O presidente da Federação de Patinagem de Portugal (FPP), Luís Sénica, reconheceu hoje que, “apesar do desejo, é remota a possibilidade de Portugal, nos próximos tempos, poder organizar uma edição dos World Roller Games”.

“Gostaríamos muito de organizar em Portugal os World Roller Games [uma espécie de jogos olímpicos das modalidades com rodas], mas face ao investimento requerido teríamos muita dificuldade”, disse à agência Lusa o dirigente.

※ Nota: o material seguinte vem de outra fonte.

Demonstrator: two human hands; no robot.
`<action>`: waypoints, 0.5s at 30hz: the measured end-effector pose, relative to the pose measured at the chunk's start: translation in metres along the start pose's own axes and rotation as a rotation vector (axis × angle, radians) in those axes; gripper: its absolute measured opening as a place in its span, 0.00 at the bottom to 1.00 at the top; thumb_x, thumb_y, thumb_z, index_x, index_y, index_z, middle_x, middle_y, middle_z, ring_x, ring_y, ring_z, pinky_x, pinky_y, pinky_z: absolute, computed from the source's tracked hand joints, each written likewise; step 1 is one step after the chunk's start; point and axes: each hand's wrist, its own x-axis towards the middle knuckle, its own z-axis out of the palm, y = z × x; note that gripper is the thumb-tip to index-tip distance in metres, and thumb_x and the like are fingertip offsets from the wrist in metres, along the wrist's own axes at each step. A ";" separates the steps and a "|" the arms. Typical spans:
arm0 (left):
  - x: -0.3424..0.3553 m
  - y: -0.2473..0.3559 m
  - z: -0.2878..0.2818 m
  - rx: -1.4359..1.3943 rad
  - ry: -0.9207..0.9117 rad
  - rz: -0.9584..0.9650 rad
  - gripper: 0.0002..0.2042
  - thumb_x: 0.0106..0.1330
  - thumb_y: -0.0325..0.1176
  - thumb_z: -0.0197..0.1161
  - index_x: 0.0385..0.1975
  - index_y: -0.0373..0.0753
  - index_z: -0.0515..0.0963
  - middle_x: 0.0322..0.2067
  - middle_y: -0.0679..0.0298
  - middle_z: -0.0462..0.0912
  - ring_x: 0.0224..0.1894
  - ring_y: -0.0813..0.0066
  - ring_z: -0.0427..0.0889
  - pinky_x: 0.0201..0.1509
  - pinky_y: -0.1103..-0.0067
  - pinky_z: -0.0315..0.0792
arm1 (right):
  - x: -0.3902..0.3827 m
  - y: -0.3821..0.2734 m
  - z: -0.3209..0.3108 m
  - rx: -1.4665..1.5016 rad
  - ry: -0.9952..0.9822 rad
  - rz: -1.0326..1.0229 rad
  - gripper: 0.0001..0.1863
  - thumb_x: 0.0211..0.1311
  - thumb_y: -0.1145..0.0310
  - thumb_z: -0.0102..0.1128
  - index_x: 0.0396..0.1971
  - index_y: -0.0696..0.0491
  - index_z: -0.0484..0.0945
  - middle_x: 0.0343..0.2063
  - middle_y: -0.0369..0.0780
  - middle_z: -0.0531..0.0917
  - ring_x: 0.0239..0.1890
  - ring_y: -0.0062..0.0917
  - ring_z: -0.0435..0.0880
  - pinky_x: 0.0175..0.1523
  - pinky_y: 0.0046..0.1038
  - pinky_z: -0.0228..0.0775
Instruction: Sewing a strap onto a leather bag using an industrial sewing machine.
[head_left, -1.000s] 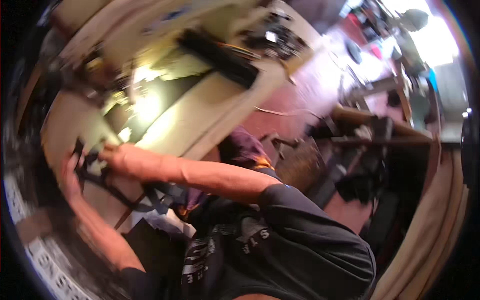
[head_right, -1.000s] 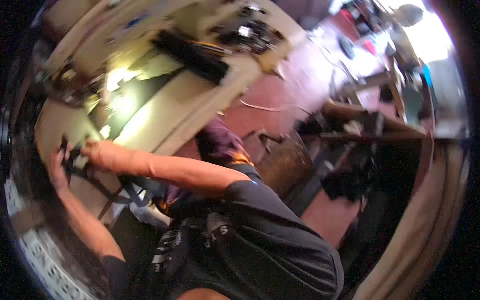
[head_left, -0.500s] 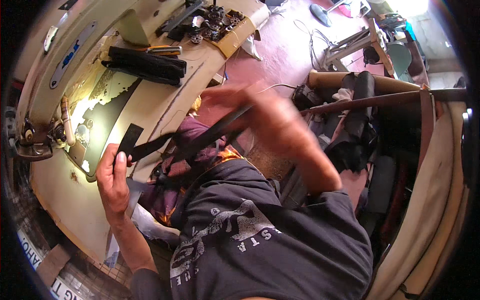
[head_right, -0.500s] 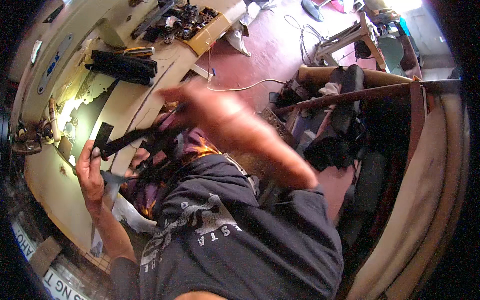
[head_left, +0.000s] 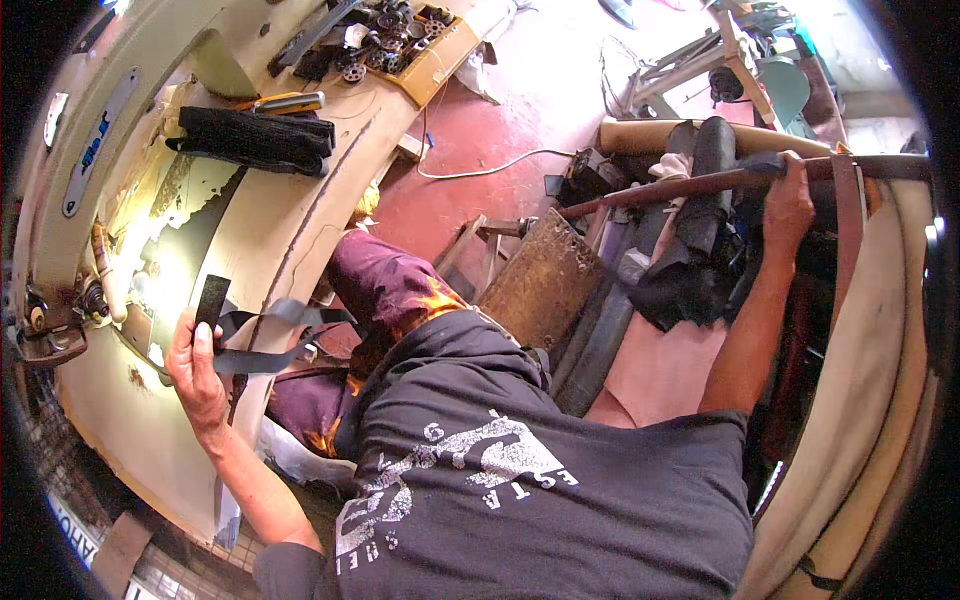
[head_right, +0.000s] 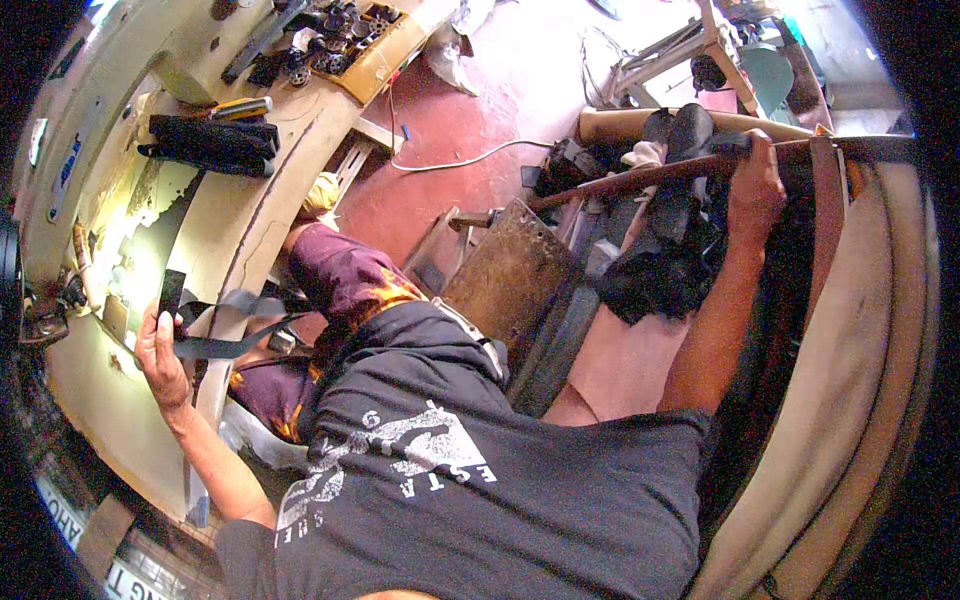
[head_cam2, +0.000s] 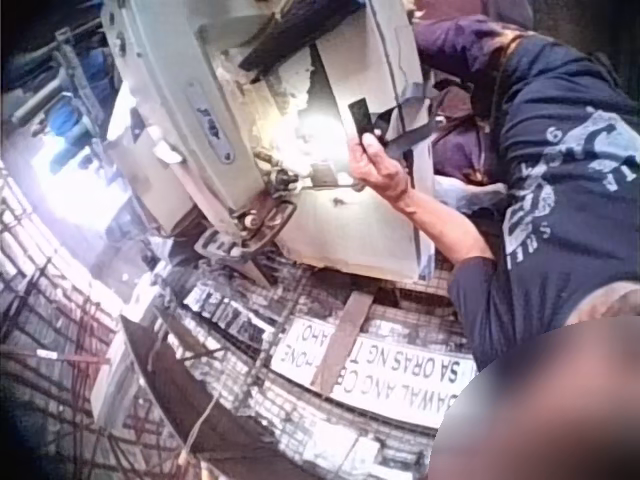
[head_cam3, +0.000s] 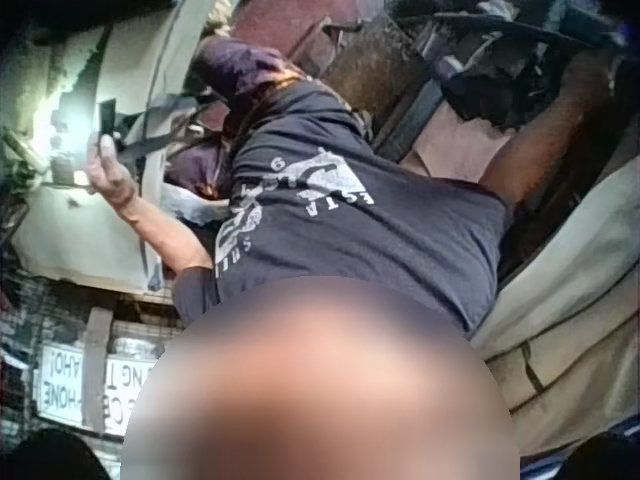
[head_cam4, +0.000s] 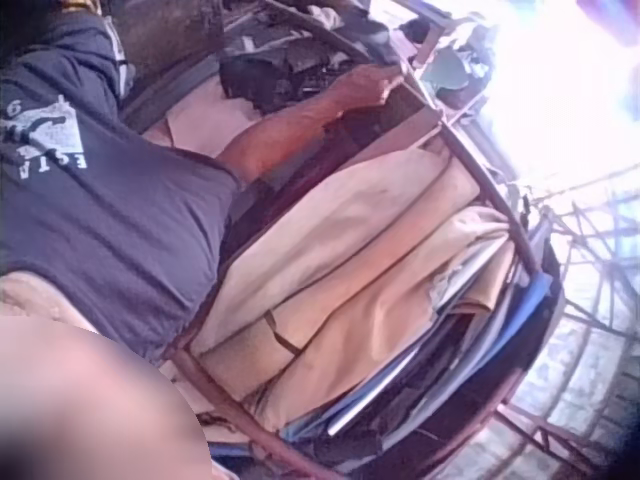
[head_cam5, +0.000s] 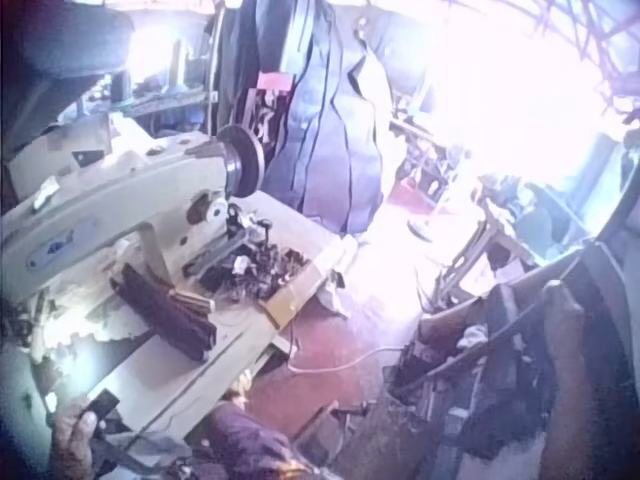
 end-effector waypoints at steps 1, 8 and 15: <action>-0.001 -0.001 -0.001 -0.007 -0.022 0.008 0.13 0.75 0.34 0.51 0.48 0.31 0.78 0.34 0.70 0.76 0.36 0.83 0.72 0.42 0.84 0.68 | -0.009 -0.010 -0.002 0.134 -0.161 0.048 0.13 0.68 0.74 0.53 0.51 0.50 0.74 0.44 0.49 0.83 0.47 0.48 0.83 0.47 0.43 0.75; -0.004 -0.004 0.000 -0.022 0.047 -0.020 0.15 0.75 0.33 0.52 0.52 0.30 0.77 0.35 0.68 0.78 0.35 0.83 0.72 0.41 0.84 0.68 | -0.085 -0.067 0.022 0.455 -0.416 0.342 0.13 0.66 0.76 0.54 0.48 0.49 0.77 0.37 0.52 0.85 0.42 0.50 0.85 0.47 0.43 0.74; -0.004 0.000 -0.001 -0.030 0.011 -0.031 0.12 0.75 0.34 0.52 0.47 0.33 0.78 0.32 0.70 0.76 0.33 0.84 0.70 0.39 0.84 0.67 | -0.076 -0.048 0.110 0.390 -0.136 0.531 0.10 0.71 0.65 0.54 0.45 0.54 0.77 0.35 0.53 0.85 0.42 0.50 0.84 0.45 0.43 0.74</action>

A segunda edição dos World Roller Games decorre de hoje até 14 de julho em Barcelona, em Espanha, depois da primeira realizada há dois anos em Nanjing, na China, e de a terceira estar já prevista para Buenos Aires, na Argentina, em 2021.

“Só com uma intervenção forte e intensa por parte do governo é que poderíamos fazê-lo”, considerou Luís Sénica, recordando que os World Roller Games são um evento que “tem um peso e um reflexo muito forte na modalidade ao nível mundial”.

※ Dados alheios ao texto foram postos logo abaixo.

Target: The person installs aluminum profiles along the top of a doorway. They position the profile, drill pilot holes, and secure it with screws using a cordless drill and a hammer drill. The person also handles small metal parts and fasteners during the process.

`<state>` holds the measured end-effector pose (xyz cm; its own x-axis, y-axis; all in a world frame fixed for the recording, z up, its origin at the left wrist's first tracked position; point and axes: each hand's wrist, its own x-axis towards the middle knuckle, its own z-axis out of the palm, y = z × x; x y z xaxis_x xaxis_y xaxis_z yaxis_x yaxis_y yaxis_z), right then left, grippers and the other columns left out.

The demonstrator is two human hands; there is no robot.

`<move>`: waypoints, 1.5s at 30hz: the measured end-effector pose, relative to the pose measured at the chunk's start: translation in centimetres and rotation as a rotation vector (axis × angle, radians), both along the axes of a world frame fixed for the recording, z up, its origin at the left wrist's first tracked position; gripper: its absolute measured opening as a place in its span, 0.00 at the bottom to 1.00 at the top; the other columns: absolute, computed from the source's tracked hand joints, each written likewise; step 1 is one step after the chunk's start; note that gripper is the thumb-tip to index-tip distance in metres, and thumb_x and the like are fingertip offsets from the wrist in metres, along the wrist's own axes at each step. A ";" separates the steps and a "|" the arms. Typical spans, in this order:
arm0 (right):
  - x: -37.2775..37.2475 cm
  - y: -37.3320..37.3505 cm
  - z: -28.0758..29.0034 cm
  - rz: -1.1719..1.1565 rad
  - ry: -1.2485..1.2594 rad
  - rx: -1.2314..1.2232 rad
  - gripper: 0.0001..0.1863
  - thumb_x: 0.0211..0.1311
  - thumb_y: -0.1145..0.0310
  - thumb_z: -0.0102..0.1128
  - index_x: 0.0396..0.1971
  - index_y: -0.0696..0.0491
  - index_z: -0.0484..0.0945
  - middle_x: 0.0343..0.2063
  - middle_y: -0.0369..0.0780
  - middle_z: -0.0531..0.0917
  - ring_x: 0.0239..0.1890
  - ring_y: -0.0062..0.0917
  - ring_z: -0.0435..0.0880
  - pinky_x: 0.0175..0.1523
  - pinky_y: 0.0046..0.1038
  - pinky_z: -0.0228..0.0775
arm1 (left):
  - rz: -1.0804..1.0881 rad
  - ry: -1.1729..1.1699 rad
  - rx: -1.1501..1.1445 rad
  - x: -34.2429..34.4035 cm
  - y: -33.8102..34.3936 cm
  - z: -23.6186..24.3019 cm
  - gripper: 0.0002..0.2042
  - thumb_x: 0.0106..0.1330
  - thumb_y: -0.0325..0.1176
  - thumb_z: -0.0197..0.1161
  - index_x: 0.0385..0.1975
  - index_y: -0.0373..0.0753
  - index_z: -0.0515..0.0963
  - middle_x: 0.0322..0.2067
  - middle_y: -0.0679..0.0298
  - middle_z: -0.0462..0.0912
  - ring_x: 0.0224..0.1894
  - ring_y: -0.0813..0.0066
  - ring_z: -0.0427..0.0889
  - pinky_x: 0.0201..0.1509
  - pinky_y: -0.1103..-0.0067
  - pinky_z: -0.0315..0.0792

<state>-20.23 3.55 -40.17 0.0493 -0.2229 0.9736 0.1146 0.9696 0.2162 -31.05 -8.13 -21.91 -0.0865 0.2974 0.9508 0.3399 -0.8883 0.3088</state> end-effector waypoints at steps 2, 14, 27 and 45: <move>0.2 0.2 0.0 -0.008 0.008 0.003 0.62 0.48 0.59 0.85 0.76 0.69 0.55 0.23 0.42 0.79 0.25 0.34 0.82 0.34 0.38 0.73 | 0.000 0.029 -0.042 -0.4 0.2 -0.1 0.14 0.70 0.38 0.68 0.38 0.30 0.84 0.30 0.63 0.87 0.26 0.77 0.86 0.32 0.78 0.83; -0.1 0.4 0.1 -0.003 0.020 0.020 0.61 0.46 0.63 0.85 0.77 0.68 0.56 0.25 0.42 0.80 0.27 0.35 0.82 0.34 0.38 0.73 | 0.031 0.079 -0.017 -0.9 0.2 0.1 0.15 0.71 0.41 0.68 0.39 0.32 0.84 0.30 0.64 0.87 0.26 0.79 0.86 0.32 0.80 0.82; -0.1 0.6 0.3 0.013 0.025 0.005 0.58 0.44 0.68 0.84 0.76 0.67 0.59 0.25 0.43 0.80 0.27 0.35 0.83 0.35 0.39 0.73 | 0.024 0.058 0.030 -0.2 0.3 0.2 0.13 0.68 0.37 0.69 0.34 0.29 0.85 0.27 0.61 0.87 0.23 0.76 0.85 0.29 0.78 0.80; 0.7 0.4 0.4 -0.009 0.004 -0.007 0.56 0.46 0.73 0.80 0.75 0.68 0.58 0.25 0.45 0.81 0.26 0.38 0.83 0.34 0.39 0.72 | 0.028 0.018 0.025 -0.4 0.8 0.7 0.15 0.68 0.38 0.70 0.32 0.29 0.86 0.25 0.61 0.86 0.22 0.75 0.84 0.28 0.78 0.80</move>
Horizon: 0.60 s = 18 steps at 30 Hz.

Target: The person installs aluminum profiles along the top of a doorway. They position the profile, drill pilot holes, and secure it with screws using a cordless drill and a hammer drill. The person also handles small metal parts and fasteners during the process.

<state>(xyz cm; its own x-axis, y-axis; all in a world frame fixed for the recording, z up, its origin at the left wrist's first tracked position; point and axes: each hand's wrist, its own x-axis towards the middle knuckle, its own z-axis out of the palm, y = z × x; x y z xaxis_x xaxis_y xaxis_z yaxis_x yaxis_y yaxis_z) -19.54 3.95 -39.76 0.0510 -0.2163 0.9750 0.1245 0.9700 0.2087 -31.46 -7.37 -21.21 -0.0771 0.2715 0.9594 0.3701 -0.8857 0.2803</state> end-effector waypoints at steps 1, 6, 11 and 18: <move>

Ainda de acordo com o presidente da FPP, “são mais de 5.000 atletas a competir nas várias disciplinas da patinagem, oriundos de todos os continentes, o que faz dos World Roller Games uma espécie de jogos olímpicos das rodas”.

“Para o próprio hóquei em patins [incluído no evento] pode haver aqui um espaço de oportunidade e valorização, mas diria que um campeonato do mundo de hóquei em patins jogado em qualquer formato é sempre um campeonato de hóquei em patins”, acrescentou.

Portugal já recebeu 10 edições do mundial de hóquei em patins (agora integrado nos World Roller Games), troféu que ergueu por 15 vezes, além de 10 medalhas de prata e 16 de bronze, mas a derradeira em que foi anfitrião remonta a 2003, em Oliveira de Azeméis, data a que remonta o último título.